| Required work |
Please filter the listing for the string "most" and copy each matching line.

| Exercise inputs |
== Segment start ==

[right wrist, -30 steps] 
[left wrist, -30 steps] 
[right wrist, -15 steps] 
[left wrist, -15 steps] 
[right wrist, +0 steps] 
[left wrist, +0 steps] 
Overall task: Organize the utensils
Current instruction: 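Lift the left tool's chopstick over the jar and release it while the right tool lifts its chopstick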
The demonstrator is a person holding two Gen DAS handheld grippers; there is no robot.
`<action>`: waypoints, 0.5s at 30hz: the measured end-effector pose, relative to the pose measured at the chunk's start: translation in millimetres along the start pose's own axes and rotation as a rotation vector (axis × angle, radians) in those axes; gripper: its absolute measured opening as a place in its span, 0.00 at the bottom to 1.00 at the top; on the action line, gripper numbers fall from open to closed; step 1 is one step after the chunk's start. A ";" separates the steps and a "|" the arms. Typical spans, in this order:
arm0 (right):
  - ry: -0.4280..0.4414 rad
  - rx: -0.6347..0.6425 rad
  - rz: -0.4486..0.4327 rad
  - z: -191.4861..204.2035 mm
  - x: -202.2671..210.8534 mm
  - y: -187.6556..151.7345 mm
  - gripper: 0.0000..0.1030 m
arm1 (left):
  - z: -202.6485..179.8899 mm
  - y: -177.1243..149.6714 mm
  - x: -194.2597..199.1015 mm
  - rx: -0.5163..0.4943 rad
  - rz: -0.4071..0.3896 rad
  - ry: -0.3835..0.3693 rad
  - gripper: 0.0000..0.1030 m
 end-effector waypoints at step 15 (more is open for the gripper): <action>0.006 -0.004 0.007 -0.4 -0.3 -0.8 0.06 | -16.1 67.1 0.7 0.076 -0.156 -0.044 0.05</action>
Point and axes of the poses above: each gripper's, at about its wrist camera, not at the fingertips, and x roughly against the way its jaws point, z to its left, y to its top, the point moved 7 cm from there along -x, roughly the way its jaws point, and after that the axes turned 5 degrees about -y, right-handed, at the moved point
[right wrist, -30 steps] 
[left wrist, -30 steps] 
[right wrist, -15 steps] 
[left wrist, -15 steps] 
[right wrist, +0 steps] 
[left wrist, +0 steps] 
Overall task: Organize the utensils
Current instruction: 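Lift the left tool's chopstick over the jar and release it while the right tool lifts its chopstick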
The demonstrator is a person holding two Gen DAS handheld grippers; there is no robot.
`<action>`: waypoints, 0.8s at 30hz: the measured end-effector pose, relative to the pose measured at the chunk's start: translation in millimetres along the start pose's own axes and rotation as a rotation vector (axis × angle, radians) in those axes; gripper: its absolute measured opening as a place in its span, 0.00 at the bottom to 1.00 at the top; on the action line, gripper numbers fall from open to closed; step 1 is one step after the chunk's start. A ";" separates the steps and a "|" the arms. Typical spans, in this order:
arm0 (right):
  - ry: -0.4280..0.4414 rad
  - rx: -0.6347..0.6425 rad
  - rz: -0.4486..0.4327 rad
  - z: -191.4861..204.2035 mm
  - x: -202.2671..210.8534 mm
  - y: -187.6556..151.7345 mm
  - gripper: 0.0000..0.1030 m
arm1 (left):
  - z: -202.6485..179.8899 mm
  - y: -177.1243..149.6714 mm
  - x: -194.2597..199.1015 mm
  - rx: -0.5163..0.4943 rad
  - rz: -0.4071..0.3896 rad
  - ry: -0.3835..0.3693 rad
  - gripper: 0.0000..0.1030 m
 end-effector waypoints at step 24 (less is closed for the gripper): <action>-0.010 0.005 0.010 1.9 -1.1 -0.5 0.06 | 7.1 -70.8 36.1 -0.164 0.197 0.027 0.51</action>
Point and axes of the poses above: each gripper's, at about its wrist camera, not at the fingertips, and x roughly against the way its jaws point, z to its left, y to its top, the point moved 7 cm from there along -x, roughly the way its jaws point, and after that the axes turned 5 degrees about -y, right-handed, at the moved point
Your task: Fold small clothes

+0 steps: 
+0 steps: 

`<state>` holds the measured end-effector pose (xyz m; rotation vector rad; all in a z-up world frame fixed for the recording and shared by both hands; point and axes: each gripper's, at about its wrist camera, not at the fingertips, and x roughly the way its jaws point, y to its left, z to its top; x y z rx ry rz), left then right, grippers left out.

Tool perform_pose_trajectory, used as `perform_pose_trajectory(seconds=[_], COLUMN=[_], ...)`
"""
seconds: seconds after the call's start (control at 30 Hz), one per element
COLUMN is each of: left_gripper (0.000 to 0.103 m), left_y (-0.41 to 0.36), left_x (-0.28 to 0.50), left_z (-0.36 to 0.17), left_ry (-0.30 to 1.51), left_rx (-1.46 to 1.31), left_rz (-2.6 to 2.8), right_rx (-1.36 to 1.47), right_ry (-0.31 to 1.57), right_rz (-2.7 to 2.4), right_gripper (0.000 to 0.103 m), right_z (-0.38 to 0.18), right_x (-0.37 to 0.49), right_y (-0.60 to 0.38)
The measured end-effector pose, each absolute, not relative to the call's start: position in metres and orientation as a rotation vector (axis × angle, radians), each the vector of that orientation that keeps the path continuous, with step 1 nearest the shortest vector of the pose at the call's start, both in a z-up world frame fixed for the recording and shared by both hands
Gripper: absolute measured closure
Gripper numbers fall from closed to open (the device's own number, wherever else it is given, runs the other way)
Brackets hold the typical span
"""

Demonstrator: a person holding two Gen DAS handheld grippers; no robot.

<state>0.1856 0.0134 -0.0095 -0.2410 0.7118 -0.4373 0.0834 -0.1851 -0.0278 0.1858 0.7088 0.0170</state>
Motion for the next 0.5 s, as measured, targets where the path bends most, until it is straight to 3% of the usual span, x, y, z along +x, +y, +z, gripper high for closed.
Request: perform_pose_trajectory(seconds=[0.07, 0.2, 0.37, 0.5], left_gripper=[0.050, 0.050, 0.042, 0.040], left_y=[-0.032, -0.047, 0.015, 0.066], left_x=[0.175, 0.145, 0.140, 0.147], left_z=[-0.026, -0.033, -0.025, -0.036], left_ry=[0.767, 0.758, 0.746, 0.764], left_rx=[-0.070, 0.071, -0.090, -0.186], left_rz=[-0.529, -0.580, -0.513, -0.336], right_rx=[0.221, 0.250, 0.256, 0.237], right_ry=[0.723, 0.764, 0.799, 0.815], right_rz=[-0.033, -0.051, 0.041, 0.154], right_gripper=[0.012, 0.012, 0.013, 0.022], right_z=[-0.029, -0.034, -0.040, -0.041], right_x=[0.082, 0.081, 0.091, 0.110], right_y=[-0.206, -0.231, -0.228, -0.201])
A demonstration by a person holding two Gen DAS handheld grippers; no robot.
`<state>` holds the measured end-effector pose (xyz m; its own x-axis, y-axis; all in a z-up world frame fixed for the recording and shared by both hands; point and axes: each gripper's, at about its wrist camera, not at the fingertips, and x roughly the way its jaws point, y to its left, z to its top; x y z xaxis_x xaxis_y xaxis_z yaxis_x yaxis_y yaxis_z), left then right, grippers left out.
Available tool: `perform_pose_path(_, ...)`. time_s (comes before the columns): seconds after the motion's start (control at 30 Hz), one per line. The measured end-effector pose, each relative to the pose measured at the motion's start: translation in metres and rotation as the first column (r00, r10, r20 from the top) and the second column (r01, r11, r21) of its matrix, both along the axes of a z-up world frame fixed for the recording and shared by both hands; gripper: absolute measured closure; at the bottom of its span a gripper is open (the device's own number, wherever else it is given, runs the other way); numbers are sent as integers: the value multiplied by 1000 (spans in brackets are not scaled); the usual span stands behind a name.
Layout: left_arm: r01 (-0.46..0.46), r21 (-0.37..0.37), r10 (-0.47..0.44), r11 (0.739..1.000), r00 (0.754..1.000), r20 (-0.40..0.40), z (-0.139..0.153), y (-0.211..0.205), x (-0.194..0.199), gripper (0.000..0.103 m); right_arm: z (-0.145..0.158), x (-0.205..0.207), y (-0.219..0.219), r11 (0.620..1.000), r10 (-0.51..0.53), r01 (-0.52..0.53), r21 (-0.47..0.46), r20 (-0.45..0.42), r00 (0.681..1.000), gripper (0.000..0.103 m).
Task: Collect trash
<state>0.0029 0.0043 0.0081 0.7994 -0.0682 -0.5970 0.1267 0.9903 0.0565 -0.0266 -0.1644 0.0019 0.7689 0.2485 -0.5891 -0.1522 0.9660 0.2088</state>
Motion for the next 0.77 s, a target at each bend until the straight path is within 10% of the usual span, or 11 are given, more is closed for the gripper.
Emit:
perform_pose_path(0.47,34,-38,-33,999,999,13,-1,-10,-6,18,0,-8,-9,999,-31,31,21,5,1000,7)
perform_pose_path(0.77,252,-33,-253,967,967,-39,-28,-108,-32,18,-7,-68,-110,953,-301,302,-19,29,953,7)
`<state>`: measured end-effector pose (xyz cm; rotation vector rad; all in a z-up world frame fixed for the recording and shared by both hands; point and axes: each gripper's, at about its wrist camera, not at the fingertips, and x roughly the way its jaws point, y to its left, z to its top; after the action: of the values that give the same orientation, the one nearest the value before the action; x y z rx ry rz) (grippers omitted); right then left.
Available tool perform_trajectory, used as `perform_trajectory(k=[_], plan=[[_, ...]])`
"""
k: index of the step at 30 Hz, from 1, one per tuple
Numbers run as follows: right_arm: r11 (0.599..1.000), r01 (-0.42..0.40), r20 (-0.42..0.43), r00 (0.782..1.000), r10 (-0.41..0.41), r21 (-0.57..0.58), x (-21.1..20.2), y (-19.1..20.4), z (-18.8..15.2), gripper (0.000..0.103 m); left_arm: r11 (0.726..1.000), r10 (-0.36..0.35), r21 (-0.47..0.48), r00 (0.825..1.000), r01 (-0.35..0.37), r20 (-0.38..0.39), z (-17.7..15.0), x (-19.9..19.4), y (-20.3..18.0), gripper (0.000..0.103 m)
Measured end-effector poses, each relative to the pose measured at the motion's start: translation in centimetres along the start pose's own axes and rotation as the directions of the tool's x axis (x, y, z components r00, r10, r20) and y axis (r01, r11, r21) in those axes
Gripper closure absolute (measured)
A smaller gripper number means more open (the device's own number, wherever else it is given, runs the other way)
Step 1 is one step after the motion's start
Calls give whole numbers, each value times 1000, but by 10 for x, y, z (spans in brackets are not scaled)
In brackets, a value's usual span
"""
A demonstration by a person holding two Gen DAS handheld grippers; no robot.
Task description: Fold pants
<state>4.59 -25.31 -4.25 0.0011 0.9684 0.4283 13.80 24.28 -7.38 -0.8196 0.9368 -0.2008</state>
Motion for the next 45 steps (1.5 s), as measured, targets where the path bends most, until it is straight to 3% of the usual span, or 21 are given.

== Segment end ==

| Answer to the problem |
Motion for the next 0.5 s, as measured, targets where the path bends most, until it is straight to 3% of the usual span, x, y, z along +x, +y, +z, gripper high for closed.
Motion for the next 45 steps (1.5 s), as measured, targets where the path bends most, until it is straight to 3% of the usual span, or 21 are given.

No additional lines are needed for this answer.